_What to work on_. Determine how many lines in the listing contain the string "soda". Only that number goes in the answer.

_Data segment_.
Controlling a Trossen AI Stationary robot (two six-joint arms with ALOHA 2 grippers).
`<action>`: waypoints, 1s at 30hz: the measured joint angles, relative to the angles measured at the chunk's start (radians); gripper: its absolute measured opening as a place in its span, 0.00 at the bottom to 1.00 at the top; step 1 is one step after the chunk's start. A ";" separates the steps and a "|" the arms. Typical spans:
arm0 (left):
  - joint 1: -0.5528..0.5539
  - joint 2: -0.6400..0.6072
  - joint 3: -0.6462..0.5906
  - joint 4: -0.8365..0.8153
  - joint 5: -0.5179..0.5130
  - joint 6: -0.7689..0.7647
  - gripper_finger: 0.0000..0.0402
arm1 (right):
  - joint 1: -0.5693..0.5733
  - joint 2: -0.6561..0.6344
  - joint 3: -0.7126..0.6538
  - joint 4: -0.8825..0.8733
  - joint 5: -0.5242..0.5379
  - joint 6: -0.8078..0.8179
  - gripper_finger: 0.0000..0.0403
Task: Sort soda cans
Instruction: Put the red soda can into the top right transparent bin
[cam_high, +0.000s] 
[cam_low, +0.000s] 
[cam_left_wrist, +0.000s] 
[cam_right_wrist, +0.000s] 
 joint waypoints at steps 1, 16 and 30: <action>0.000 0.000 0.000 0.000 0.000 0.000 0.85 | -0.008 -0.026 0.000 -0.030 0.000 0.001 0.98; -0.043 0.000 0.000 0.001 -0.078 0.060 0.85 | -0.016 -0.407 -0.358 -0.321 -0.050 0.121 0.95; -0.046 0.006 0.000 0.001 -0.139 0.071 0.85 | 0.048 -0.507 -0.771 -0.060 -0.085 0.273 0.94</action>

_Exercise output_. 2